All configuration files will be processed in alphabetical order by filename, and this is also the order in which the output tabs will appear in the output XLSX files. If you wish to modify this order, include numbers at the beginning of your config filenames.

Authority files will be processed before collection files, to ensure that the data required for any authority lookups have already been extracted.

Authority Configuration Files

Any CSV file found in the tabular_data/config/authority directory will be treated as configuration files for authority output files.

For details of what the default configuration files contain, see the earlier section of the user guide.

Individual rows in the .csv configuration file will correspond to individual columns in the output file. All authority configuration files must begin with a column containing a unique identifier, in order for authority lookups to be possible.

In order for the data extraction to be successful, each .csv configuration file must have the following columns:

section

A top-level heading to group different output columns together. Consecutive output columns with the same section heading will be grouped into a single section within the XLSX output. This field is optional, but advised.

heading

A heading for the output column, within the previously designated section.

auth_file

The authority input file (without suffix) from which the data should be extracted.

xpath

separator

The string separator that should be used when the XPath returns multiple values but the code expects only one. The default values are as below, which can be modified or expanded in _global_config.py:

default (returns “; ” – this will also be used if a given separator field is empty or unrecognised)
comma
semi-colon
space
empty (no separator)

format

The desired format of the data returned in the current column. The default values are as below. On the expectation that the input data may not always consistently meet the requirements of a given data format (not least the fact that Excel struggles with dates before 1900), data values which fail to strictly adhere to the chosen data format will usually be silently formatted as text.

text (formats as string)
number (formats as double)
date (formats as date if before 1950, else date-like string)
boolean (true/false)
percentage (formats decimal as percentage, rounded to two decimal places)

comment

An optional comment explaining the output of the XPath query, which (if present) will be included as a note attached to the relevant column heading in the XLSX output file.

The authority configuration files result in output files in CSV and JSON format of the same name, as well as a combined XLSX file with tabs corresponding to each configuration file. These files are stored in the tabular_data/output/authority directory.

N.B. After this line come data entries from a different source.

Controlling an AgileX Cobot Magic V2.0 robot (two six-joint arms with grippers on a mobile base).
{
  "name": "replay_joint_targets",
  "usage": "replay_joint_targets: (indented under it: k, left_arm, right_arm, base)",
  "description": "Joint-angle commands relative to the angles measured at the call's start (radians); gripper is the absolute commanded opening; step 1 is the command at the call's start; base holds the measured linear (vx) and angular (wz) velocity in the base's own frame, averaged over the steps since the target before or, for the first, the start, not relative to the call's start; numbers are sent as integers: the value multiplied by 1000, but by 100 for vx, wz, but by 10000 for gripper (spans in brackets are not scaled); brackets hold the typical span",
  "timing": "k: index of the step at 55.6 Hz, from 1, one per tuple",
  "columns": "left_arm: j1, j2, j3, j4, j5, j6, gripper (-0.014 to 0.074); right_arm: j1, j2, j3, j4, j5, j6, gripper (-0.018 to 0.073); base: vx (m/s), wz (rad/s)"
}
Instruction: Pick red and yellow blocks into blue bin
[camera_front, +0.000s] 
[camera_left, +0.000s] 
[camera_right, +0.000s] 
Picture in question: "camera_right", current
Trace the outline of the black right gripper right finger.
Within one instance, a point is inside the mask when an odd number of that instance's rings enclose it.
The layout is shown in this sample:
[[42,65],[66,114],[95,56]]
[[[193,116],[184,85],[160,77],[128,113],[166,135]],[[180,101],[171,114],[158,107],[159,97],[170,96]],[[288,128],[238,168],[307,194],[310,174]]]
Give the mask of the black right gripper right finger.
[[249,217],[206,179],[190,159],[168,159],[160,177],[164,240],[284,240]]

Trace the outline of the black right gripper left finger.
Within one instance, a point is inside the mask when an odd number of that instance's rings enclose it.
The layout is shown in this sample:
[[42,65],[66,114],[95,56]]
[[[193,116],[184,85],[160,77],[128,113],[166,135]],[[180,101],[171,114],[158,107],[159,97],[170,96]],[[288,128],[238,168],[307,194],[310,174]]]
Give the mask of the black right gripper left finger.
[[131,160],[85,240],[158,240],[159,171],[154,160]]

Collection Configuration Files

Any CSV file found in the tabular_data/config/collection directory will be treated as configuration files for collection output files.

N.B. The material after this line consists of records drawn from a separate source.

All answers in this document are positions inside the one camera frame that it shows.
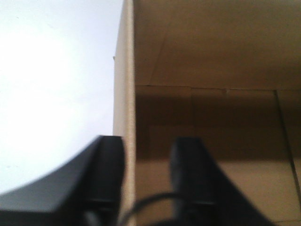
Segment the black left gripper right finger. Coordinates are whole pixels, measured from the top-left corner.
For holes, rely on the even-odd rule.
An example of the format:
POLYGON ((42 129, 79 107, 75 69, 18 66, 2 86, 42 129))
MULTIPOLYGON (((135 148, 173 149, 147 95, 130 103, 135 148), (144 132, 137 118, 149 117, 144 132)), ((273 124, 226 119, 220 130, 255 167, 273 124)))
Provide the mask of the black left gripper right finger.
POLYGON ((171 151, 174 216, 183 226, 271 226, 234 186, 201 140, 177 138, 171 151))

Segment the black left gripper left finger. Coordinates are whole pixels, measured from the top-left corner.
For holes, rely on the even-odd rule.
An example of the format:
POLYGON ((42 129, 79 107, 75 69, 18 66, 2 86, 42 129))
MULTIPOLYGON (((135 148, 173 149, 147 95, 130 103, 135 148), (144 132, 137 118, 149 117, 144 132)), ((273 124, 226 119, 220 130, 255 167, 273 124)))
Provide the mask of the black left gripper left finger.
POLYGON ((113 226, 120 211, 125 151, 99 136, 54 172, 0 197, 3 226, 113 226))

For details of what the default configuration files contain, see the earlier section of the user guide.

By default, all output files are configured to begin with columns containing comparable metadata such as shelfmark and the name of the collection file, to allow cross-comparison.

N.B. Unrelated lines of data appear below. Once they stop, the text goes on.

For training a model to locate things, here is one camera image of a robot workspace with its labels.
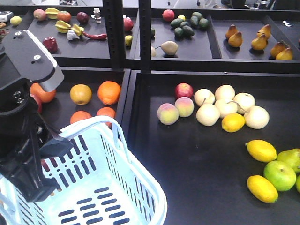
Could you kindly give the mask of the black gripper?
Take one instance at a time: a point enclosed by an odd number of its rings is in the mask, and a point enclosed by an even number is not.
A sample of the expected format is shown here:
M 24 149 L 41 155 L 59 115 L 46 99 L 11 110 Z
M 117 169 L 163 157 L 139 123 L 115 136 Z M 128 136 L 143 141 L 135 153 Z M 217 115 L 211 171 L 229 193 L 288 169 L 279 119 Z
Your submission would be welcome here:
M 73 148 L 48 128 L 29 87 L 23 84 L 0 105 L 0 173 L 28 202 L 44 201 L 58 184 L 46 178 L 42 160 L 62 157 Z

Individual rows in the .csv configuration file will correspond to individual columns in the output file. In order for the data extraction to be successful, each .csv configuration file must have the following columns:

section

A top-level heading to group different output columns together. Consecutive output columns with the same section heading will be grouped into a single section within the .xlsx output. This field is optional, but advised.

heading

A heading for the output column, within the previously designated section.

xpath

The XPath query that should be used to extract the data for the present output column. Every XPath query in a given authority file must return exactly the same number of values as any other, else the code will fail. string() and string-join() are good ways of forcing multiple (or zero-length) values to be returned as a single value. XPath up to and including version 3.0 is supported, with the exception of FLOWR loops and conditional (e.g. if/else) statements. If you wish to perform an ‘authority lookup’ and extract data from one of the authority output files, then this query must result in an identifier that corresponds with the identifier given in the first column of the relevant authority output file.

auth_file

The name of the authority output file from which the data should be extracted, if you are performing an authority lookup. Else this can be left blank.

auth_section

The top-level heading in the authority output file within which the desired lookup column can be found, if you are performing an authority lookup. This can be left blank if no authority lookup is being performed, or if the authority file has no section headings.

auth_heading

The heading in the authority output file of the desired lookup column. This can be left blank if no authority lookup is being performed.

separator

default (returns “; ” – this will also be used if a given separator field is empty or unrecognised)
comma
semi-colon
space
empty (no separator)

format

text (formats as string)
number (formats as double)
date (formats as date if before 1950, else date-like string)
boolean (true/false)
percentage (formats decimal as percentage, rounded to two decimal places)

comment

An optional comment explaining the output of the XPath query, which (if present) will be included as a note attached to the relevant column heading in the XLSX output file.